Bir yılan hikayesi

11 0 0
                                    


yüzyılın sessizliği çökmüş üzerime, tüm bu çaresizlik ve köşeye sıkışmışlığın, yükselen duvarlardan bıkmadan usanmadan tırmanmaya yeten umut.. Bir gün biteceğini bile bile mücadele ve aşağıda kalanları da kendimle beraber yukarı çekme çabası. Kendim kurtulacağımı bile bilmeden yüzlerce insana umudumdan paylaştırıp tırmanma çabası.. Bir ışık var görüyorum ama tarih edemiyorum. benimle beraber gelenlerin beceriksizlikleri ve onlar için oyalanmam ve onlarsız yukarıda olmanın aslında çok da önemli olmadığını düşünmem.. Hayat tuzaklar ve bir o kadar da süprizlerle dolu.. Tam tırmanırken basacak bir çıkıntı kalmadı derken ufak bir düzlüğe çıkartan sonra onu ayağının altından çekip alan ve tekrar tırmanmaya çalışmanın umut yüklü uğraşısı..

kim bilebilir ki belki de bir çukura tırmanıyorum.. aslında yükselmiyor belki de dibe iniyorum. Dibe inmenin zorluklarında bocalıyorum, belki de hayat istemeye istemeye yardım ediyor, belki de hayat çok iyi ama ben onu kötü görüyorum. yanlış gittiğim yerden çevirmeye çalışmasına kızıyorum?

öyle bir psikolojik baskısı altındayım ki, yürüdüğüm yolun doğru yada yanlış olduğunu da bilmiyorum.. bir istihparatım olsa belki buna yönelik bir azim içerisinde olacağım.. Yanlışsa başladığım yere döneceğim, doğru ise daha çok koşacağım.. Etrafımda pusulası olmayan yüzlerce insan var ve hiç biri benim fark ettiğim bu gerçeğin farkında bile değiller..

sorduğumda uyanıp beni geçmelerinden korkuyorum.. Bencilim belki veya yeni bir yük almaktan da korku var içimde.. Uyanan beni geçemez daha çok bana yük oluyor hedefime varmam da bana engel de oluyor olabilir. Ya da beni geçen belki de çukurun dibine benden önce varacak ve bana yeni beddualar yollayacak.. Çukura varma hızım yavaşlayacak...

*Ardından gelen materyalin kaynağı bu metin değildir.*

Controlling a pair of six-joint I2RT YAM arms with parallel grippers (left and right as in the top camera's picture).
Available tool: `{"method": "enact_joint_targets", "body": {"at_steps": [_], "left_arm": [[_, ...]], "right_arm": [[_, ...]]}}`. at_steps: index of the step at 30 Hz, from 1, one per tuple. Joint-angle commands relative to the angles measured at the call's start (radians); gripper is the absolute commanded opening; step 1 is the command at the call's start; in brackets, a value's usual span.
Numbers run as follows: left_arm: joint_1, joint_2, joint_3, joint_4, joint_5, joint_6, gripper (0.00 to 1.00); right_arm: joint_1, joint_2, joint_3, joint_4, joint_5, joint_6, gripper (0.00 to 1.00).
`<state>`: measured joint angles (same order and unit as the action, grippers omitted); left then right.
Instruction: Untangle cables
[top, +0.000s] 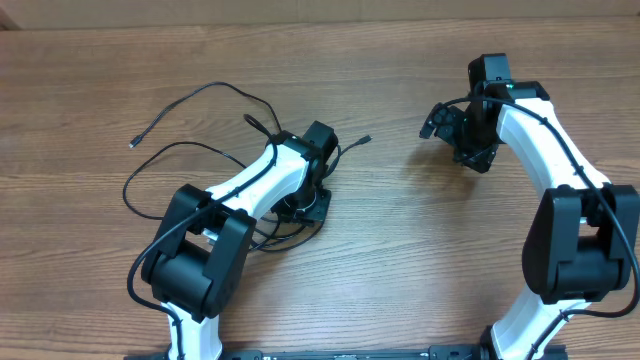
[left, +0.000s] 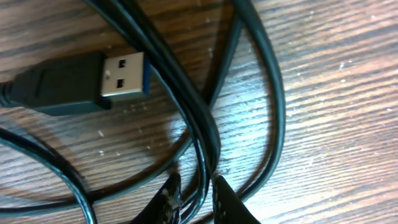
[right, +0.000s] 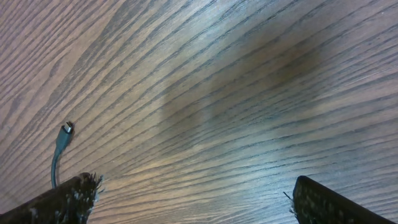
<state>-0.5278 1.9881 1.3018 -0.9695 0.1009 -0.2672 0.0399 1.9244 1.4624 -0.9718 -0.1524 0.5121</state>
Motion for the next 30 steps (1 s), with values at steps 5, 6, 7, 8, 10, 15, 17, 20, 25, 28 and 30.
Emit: {"method": "enact_joint_targets", "body": {"at_steps": [5, 6, 7, 8, 10, 15, 17, 20, 25, 28, 30], "left_arm": [[0.019, 0.008, -0.006, 0.002, 0.064, 0.071, 0.09], [0.024, 0.008, -0.006, 0.002, 0.076, 0.082, 0.08], [0.029, 0.008, -0.006, 0.002, 0.085, 0.09, 0.07], [0.034, 0.008, -0.006, 0.002, 0.085, 0.089, 0.07], [0.041, 0.008, -0.006, 0.003, 0.085, 0.089, 0.06], [0.048, 0.0, -0.005, 0.002, 0.092, 0.089, 0.04], [0.048, -0.024, -0.004, 0.002, 0.088, 0.088, 0.04], [0.048, -0.089, -0.004, 0.002, 0.062, 0.067, 0.04], [0.048, -0.209, -0.004, -0.036, -0.068, -0.045, 0.04], [0.048, -0.244, -0.004, -0.067, -0.094, -0.051, 0.04], [0.048, -0.252, -0.004, -0.082, -0.093, -0.051, 0.04]], "right_arm": [[0.0, 0.001, 0.01, 0.002, 0.006, -0.001, 1.0], [0.0, 0.001, 0.01, 0.002, 0.006, -0.001, 1.0], [0.0, 0.001, 0.01, 0.002, 0.006, -0.001, 1.0], [0.0, 0.001, 0.01, 0.002, 0.006, -0.001, 1.0], [0.0, 0.001, 0.01, 0.002, 0.006, -0.001, 1.0], [0.0, 0.001, 0.01, 0.002, 0.006, -0.001, 1.0], [0.0, 0.001, 0.01, 0.002, 0.006, -0.002, 1.0], [0.0, 0.001, 0.01, 0.002, 0.006, -0.001, 1.0], [0.0, 0.001, 0.01, 0.002, 0.006, -0.001, 1.0], [0.0, 0.001, 0.01, 0.002, 0.006, -0.001, 1.0], [0.0, 0.001, 0.01, 0.002, 0.006, -0.001, 1.0]]}}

hayatın bana kattığı, sadece insanların bencillikleri ve bundan herkesin şikayet etmesinden başka bir şey değil. Lanet olsun ki çocukluğumda bunlara fazlası ile kulak astım.. 

Etrafımdakileri dürüst sandım, sevgileri gerçek sandım.. Herkes dostu için ölür sandım... 

Yanıldığımı taa 25 yaşında anladım.. Birilerinin birileri için salt bir şekilde ölmesi sadece filmlerde ve hikayelerde kaldı.. İnsanların ülkesini, milletini veya hümanistse diğerlerini sevmesi tamamen kendisi ve kendisinden sonra gelecek neslin daha düzgün yaşama isteğinden başka bir şey de değil.. 

Yıllarca insanlardan art niyetsiz olduğum için darbeler yedim. Yaşıtlarımdan önde düşünmem,beni senelerce onlardan darbe yemeye götürdü.. Büyükler geçmişlerinden hiç kötü bahsetmezlerdi, sanki hepsi birer dürüstlük abidesiydiler. Halbuki hepsinin yaraları vardı. Artık bu hayattan bir beklentileri kalmadığı için de ilerleyen yaşları onları dürüst olmaya itmişti..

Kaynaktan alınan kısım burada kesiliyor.